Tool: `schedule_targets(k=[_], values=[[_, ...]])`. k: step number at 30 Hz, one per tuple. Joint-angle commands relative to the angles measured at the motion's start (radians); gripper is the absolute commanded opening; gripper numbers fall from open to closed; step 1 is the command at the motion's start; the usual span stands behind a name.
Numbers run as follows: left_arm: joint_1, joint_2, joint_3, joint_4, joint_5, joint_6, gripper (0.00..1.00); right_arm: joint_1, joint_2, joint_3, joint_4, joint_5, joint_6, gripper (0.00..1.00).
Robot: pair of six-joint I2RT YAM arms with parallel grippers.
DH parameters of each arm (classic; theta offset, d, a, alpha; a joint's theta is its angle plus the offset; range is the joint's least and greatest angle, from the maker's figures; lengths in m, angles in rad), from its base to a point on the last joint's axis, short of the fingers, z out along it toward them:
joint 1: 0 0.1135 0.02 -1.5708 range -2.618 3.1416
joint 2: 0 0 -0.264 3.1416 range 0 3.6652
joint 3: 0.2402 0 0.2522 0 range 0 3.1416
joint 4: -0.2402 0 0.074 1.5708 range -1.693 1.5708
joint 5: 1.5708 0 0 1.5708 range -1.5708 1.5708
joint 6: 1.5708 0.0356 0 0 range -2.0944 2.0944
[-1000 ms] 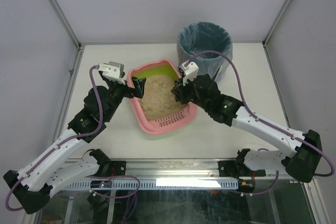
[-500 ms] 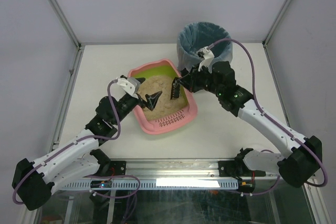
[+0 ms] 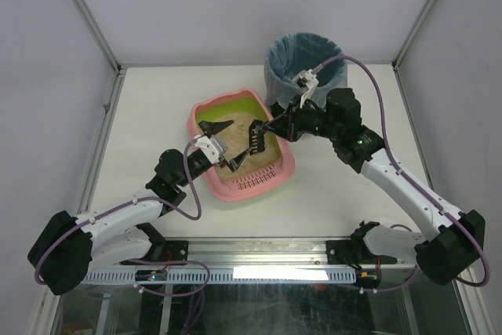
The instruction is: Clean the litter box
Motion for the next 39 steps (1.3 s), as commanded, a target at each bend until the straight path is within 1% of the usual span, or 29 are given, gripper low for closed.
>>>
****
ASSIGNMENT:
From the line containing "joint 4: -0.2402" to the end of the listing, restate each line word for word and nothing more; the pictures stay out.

ANSWER BOX:
joint 4: -0.2402 0 0.074 1.5708 range -1.693 1.5708
joint 5: 1.5708 0 0 1.5708 range -1.5708 1.5708
joint 6: 1.5708 0.0356 0 0 range -2.0944 2.0944
[-1000 ms] 
[-500 ms] 
[+0 ms] 
The instruction is: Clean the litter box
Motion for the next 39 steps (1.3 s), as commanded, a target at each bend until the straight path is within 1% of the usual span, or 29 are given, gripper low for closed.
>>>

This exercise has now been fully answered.